D.T. : Ça ne sera jamais facile, non. Ce qui va changer, sans doute, c'est la répartition des titres en Grand Chelem. La domination du Big Three lors de ces quinze dernières années, c'était surréaliste. Personne ou presque n'était capable de battre ces trois joueurs dans un même tournoi. Désormais, on devrait voir davantage de joueurs gagner des titres majeurs.
Maintenant, la barre sera encore très élevée.

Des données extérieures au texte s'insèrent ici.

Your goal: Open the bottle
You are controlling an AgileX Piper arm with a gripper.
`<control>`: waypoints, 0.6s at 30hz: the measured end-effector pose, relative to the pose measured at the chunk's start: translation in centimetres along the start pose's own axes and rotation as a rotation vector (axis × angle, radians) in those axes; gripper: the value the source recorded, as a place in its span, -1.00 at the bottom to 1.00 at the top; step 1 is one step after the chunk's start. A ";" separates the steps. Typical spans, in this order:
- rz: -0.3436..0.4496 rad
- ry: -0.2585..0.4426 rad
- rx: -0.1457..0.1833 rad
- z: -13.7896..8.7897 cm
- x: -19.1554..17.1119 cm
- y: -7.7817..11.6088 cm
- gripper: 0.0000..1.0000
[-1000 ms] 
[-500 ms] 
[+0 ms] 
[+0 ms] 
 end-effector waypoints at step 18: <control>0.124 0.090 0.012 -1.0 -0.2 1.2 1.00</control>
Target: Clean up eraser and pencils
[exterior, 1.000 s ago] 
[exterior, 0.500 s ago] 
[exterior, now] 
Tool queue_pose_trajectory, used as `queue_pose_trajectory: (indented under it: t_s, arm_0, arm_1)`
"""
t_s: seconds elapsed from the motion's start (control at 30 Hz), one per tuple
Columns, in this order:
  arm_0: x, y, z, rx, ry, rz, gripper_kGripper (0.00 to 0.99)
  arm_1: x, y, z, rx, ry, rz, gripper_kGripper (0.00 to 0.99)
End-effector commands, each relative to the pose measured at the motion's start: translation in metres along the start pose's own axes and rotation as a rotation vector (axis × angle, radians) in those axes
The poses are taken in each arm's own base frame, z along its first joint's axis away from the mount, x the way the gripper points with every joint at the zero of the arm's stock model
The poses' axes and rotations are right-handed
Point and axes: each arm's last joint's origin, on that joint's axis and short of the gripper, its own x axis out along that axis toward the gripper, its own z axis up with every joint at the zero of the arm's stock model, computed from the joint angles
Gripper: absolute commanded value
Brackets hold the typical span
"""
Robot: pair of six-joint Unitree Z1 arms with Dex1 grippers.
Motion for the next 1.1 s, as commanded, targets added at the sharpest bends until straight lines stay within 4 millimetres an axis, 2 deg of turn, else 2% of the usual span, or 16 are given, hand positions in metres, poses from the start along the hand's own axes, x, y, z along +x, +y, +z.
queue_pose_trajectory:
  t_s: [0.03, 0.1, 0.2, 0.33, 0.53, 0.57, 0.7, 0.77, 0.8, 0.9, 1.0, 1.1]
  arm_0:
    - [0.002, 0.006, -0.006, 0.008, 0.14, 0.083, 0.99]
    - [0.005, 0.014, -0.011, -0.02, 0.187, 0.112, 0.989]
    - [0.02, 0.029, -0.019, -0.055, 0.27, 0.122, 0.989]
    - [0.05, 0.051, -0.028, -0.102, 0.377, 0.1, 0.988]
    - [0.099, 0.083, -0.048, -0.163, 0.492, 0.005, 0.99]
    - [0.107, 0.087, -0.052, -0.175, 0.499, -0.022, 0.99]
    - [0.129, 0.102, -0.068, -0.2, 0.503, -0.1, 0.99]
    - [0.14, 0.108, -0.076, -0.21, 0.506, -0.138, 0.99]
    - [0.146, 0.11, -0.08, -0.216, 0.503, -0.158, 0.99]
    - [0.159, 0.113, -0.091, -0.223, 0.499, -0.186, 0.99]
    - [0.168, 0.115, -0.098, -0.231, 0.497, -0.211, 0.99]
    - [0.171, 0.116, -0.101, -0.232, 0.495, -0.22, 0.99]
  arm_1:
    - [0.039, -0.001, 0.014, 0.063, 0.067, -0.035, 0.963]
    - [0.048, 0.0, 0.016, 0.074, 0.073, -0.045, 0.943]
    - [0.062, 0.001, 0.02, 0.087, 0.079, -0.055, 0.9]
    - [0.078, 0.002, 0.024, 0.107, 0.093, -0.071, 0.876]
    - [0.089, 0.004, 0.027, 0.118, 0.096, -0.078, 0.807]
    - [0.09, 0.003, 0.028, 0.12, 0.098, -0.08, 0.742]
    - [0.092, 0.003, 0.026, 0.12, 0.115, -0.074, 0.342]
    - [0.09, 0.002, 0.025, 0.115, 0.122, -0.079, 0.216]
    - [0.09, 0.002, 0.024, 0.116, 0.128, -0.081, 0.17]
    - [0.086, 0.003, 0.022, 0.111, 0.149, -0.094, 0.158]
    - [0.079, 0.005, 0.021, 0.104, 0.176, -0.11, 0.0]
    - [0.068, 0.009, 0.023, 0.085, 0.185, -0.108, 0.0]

On a vu Alcaraz mais aussi Sinner à l'US Open, ces gars-là sont en train de changer le jeu à leur manière, en termes de vitesse et d'agressivité. D'un bout à l'autre du match, quel que soit le score et même sur des points très importants, ils s'engagent à fond, ils prennent des risques énormes et je trouve qu'on n'avait jamais trop vu ça par le passé. Même Roger, Rafa et Novak jouent de manière un peu plus sécuritaire. Bien sûr, ce sont aussi des joueurs très agressifs mais disons qu'à certains moments, ils se montrent aussi plus défensifs, ils courent partout depuis leur ligne de fond sans faire aucune faute jusqu'à essorer l'adversaire. Ce qui est incroyable aussi. Mais c'est différent. Alcaraz, c'est encore un autre tennis."